On July 7, 2014, Honda filed a post-trial motion.
The trial court heard argument on the motion that addressed the issue of the impact of the Tincher case on the trial court’s evidentiary rulings and jury instructions.
On Jan. 21, 2015, the trial court denied Honda’s post-trial motion and entered judgment in favor of Martinez in accordance with the jury’s allocation of damages.
Honda filed an appeal claiming the verdict was “excessive and illegal."
The automaker contended the trial court failed to instruct the jury that Martinez’s lawyers had the burden of proving that the product was “unreasonably dangerous.”
The appeal also questioned whether the trial court's design defect jury instruction and warning-defect claims were in error.
According to court records, Honda’s appeal also claimed the design-defect claim is preempted by federal motor vehicle regulations and Martinez’s lawyers offered no causation evidence that he would have heeded any additional warnings. The automaker also contended the only alternative design Martinez’s lawyers presented to the jury did not meet federal regulations.
Court documents also note that Honda contended the damages awarded were excessive and violated Pennsylvania law and due process.
In issuing the opinion, Judge Alice Beck Dubrow said the trial court did not abuse its discretion in concluding that the jury’s verdict in this case did not shock its sense of justice, nor in declining to find that partiality, prejudice, mistake, or corruption influenced the jury in its determination of the award.

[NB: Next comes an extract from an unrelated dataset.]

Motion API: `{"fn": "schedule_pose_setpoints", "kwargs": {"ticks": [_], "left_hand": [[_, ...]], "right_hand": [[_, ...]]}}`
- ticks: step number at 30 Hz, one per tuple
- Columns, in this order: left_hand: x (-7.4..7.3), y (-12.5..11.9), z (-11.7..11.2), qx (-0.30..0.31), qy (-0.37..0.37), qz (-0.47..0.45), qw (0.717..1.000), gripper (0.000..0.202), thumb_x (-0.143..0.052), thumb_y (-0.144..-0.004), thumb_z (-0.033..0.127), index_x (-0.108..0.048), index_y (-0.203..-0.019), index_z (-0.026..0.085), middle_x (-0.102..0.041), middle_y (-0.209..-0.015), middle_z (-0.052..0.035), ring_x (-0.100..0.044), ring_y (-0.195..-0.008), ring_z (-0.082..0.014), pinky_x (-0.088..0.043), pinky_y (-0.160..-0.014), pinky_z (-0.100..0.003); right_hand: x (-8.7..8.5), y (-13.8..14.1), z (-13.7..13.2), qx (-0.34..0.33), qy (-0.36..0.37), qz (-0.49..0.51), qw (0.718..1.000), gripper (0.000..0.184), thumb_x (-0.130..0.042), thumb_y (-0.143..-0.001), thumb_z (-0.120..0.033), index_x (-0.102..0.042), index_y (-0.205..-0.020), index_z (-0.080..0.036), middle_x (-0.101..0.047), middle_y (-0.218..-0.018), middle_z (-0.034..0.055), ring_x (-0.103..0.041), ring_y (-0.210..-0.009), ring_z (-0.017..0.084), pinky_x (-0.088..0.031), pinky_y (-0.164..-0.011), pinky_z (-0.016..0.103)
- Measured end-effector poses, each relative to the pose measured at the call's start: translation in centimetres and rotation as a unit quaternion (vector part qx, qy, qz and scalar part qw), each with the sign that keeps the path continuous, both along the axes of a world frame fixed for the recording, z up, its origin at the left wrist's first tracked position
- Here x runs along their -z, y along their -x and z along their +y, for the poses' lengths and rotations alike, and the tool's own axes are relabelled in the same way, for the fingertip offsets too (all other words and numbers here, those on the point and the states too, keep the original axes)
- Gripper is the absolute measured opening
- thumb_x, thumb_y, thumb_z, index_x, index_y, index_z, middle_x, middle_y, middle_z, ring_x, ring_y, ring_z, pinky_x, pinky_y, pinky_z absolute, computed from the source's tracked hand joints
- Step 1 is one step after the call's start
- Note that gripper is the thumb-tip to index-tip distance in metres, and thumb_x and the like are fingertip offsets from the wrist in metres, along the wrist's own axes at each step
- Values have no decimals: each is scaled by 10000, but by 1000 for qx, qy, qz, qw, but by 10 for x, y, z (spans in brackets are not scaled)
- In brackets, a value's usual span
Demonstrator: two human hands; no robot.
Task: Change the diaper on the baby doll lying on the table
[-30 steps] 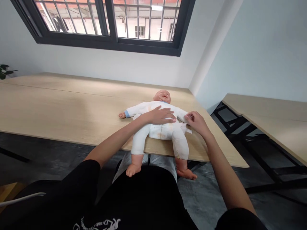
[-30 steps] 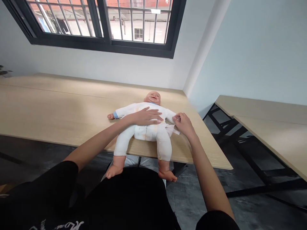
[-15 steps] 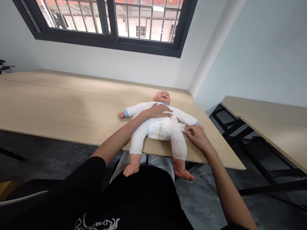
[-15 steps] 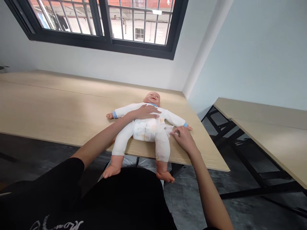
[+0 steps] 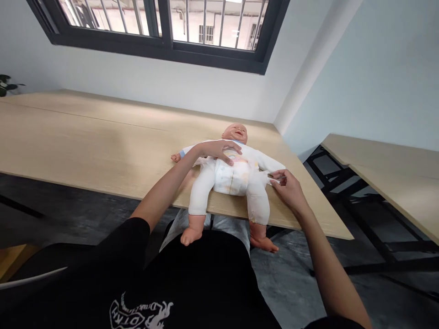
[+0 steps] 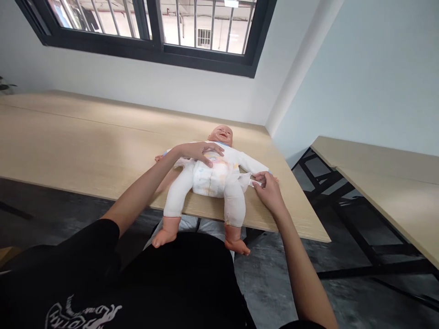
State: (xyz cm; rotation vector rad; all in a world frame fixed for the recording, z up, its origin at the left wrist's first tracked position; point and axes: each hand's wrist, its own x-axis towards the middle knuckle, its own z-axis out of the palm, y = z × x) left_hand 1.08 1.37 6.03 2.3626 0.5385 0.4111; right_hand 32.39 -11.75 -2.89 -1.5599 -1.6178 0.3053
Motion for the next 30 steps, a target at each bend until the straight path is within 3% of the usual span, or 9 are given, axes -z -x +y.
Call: {"fn": "schedule_pose_setpoints", "kwargs": {"ticks": [3, 6, 10, 13, 20, 30], "left_hand": [[-2, 1, -3, 2, -9, -17, 1000, 597, -771, -743, 445, -653, -1292, 243, -572, -1466, -58, -460, -1428, -266, -333, -1217, -418], [3, -6, -6, -6, -26, -29, 999, 557, -755, -769, 460, -666, -1272, 238, -597, -1432, -62, -474, -1409, -273, -346, -1206, -421], [8, -11, -8, -15, -40, -30, 999, 496, -725, -819, 475, -681, -1256, 246, -626, -1380, -59, -504, -1373, -272, -374, -1181, -414], [10, -13, -8, 3, -49, -56, 997, 450, -721, -839, 460, -714, -1228, 235, -638, -1347, -73, -507, -1365, -266, -370, -1184, -418], [20, -14, -3, 6, -61, -37, 997, 349, -660, -894, 479, -772, -1146, 264, -529, -1478, -56, -476, -1397, -236, -373, -1183, -375], [28, -20, -6, -38, -84, -18, 996, 290, -612, -937, 404, -750, -1139, 250, -456, -1553, -49, -425, -1437, -252, -340, -1193, -405]], "right_hand": [[-7, 1, 4, 2, -17, 138, 990, 463, -755, -661, -507, -598, -957, -188, -679, -1052, 106, -623, -778, 206, -527, -747, 384], [-28, 8, 12, -4, -44, 236, 971, 544, -848, -552, -459, -594, -948, -186, -668, -1017, 81, -649, -792, 191, -551, -759, 355], [-66, 33, 29, -49, -51, 236, 969, 598, -870, -525, -426, -590, -1006, -206, -671, -1061, 73, -650, -753, 178, -551, -683, 327], [-84, 60, 41, -99, -19, 205, 974, 619, -847, -528, -419, -566, -1039, -211, -663, -1074, 67, -642, -709, 168, -536, -636, 318], [-82, 99, 49, -101, -14, 143, 984, 563, -784, -549, -390, -556, -1027, -200, -660, -1021, 47, -615, -689, 152, -518, -675, 324], [-76, 106, 42, -96, -26, 98, 990, 510, -761, -624, -364, -553, -1063, -206, -666, -1035, 49, -598, -691, 148, -512, -657, 307]]}}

“Our review of the record indicates that appellees presented ample evidence of Mr. Martinez’s injuries and how they impact him and his family now and for the rest of his life,” Dubrow wrote. “Moreover, the trial court’s opinion on this issue, albeit brief, reflects that it properly weighed the factors set forth in (a previous case). Accordingly, no relief is due on this claim.”
Honda can still appeal the decision to the state Supreme Court.